A more adult concept of life and death develops roughly between the ages of nine and eleven. At this developmental level, the children have learned that only people, plants, and animals live and die. Children of this age are not only sensitive to their own feelings, but can now enter into the feelings of others.
As a result, they are more understanding of what the loss may mean to others, and they are able to show empathy. Children in the upper end of this range not only need support and comfort, but also can be a source of support and comfort for others. Opportunities to be helpful to others
during the crisis can actually help children deal with their own feelings.
To the emotionally healthy adolescent, death is foreign; it's something they simply do not want to think about. Sometimes their self-destructive behavior, such as alcohol or drug abuse or playing chicken in an automobile are means of saying "I'm not afraid of death; it's a game--I'm making a plaything of it."

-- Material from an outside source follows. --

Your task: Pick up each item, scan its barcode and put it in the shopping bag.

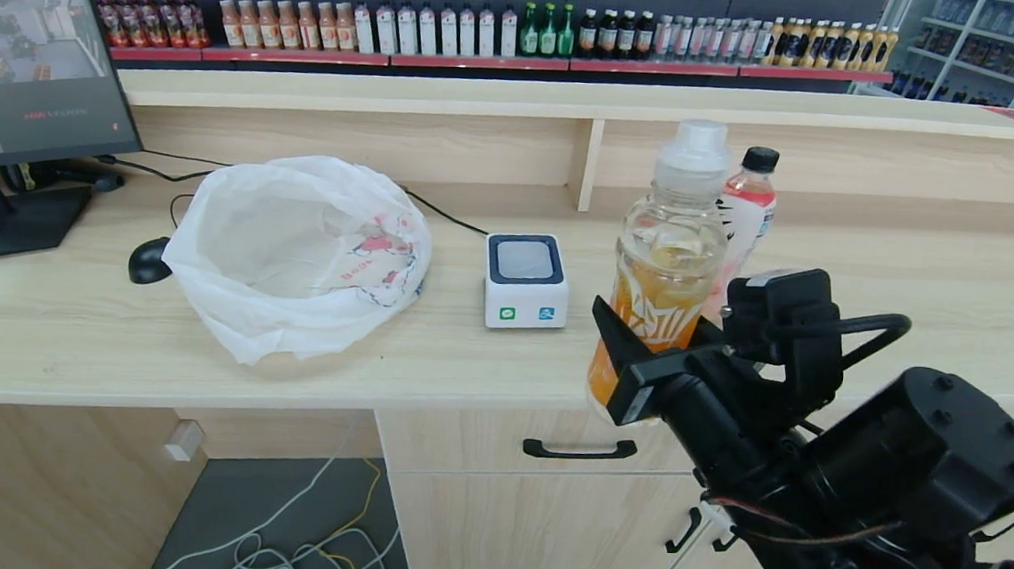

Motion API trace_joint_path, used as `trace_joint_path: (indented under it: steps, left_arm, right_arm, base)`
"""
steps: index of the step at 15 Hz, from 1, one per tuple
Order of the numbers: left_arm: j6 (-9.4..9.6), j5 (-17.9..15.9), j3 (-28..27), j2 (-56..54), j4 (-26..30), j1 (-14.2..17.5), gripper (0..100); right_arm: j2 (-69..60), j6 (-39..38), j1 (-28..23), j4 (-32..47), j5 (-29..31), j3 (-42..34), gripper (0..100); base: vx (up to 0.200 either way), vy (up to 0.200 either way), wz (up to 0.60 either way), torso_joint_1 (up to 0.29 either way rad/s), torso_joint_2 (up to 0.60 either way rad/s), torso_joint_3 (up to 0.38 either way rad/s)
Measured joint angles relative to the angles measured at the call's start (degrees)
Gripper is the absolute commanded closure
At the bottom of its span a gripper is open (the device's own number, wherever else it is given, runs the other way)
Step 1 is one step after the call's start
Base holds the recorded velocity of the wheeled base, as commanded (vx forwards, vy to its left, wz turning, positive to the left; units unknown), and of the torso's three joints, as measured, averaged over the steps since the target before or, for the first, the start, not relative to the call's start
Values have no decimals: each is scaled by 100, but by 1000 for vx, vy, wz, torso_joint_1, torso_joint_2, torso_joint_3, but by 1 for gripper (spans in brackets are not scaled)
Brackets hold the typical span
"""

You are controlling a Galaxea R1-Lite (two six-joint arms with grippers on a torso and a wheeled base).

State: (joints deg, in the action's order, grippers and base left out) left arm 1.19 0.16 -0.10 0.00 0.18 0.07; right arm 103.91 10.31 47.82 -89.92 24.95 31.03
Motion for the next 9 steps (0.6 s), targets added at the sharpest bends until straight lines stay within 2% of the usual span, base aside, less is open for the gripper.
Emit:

However, the real meaning beneath the behavior is that they're trying to control their fear and insecurity by making it a game. Moving fast and keeping the music loud can be an escape from having to face their fears.
When met with the loss of an important relationship, the adolescent's self-centered values may cause them great fear, guilt, anxiety, and anger. Adolescents have the capacity for empathy with other grieving family members or friends, so their pain is doubled.
Because an adolescent forms more intimate relationships with peers than with parents, it's advisable that networks or groups be make available for adolescents who have experienced the death of a loved one.
The adolescent may respond well to another adult who is willing to listen and assume a surrogate parent role with them. While reluctant to participate in their own family grief or support groups, they may respond well to
a pastor, school counselor, or another adolescent who "understands."
Caretakers of a grieving adolescent should not be discouraged if their teen reaches to someone other than family. That's normal at this stage of development.